The article was first published in The Observer Research Foundation on October 8, 2020. The views are of the individual author.

In March 2020, Salim (name changed), a Kashmiri Muslim, woke up to calls from concerned relatives to find that his name and phone number had been released on a public government list. This list contained the information of around 650 people suspected to have been in the vicinity of the Nizamuddin Markaz Mosque in Delhi at the time when a religious congregation was organised there by the Tablighi Jamaat, an Islamic missionary movement. This event is claimed by the Indian government to have caused a spike in Covid-19 cases in India. The police used mobile phone data to trace people who were in the vicinity of the event. Salim told me that he was not in that area that day, and he did not know why his name was on the list, and why it had been made public.

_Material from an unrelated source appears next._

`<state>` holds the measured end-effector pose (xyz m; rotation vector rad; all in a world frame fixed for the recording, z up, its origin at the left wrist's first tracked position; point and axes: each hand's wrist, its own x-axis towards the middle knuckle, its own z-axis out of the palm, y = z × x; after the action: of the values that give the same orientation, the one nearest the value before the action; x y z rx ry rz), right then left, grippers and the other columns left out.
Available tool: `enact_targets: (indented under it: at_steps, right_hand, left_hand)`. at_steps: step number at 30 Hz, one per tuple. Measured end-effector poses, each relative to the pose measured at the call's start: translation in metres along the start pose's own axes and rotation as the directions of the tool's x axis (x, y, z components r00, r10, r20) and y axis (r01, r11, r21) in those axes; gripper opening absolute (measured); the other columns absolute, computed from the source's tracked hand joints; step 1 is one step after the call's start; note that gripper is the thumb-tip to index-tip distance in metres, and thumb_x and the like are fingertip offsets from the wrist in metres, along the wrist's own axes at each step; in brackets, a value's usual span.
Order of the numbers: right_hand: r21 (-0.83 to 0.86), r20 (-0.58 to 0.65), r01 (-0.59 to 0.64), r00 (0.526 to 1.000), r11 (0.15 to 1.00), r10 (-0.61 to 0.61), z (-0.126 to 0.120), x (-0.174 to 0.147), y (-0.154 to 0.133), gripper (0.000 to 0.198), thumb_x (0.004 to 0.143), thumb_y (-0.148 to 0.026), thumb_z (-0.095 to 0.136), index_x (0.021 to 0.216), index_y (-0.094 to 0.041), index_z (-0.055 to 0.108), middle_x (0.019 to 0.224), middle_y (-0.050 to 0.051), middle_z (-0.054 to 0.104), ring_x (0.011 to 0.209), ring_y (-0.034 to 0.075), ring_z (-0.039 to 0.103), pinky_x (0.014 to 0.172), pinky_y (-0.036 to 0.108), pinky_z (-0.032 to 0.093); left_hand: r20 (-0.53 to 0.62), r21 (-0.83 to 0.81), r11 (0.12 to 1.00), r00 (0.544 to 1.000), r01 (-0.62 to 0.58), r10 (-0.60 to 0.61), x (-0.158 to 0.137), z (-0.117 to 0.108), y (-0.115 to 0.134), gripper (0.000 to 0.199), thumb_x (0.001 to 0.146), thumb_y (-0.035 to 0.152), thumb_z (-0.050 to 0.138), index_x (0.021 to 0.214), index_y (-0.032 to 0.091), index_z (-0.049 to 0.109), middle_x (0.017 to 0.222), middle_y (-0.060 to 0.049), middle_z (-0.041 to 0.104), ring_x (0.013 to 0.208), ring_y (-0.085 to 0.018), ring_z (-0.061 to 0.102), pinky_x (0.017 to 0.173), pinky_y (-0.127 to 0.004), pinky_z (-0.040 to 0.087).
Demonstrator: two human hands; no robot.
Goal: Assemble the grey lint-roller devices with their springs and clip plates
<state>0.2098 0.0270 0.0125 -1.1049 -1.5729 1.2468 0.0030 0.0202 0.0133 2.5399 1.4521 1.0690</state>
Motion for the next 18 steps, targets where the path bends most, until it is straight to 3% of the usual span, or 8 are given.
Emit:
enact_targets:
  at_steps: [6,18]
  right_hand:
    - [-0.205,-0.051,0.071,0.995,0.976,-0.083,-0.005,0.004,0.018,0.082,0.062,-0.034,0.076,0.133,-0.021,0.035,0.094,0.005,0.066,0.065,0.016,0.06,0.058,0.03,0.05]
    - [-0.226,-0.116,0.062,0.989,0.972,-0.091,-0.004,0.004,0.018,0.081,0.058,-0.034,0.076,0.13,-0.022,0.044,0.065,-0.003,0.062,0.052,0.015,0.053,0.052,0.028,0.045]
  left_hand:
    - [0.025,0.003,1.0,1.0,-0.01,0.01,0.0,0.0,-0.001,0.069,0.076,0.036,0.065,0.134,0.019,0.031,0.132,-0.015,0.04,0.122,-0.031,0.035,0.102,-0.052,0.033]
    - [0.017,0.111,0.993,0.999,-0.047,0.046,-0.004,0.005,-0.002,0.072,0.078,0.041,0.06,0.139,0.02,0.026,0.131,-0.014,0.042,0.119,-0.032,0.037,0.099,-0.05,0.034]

After this incident, Salim said he felt constantly scared when he heard a knock on his door, thinking that the police may have come to arrest him: “They are keeping an eye on me, I felt, They can stop me from going anywhere. If they have a database, they can find me.” [translated partly from Hindi]. For Salim, the state tracking his location data was experienced as the state tracking his body. This was such a palpable emotion that he considered leaving his phone at home every time he went out after this incident. In today’s world, our bodies are interconnected to our data to such an extent that Salim needed to physically sever the connection with his phone to avoid being controlled through his data.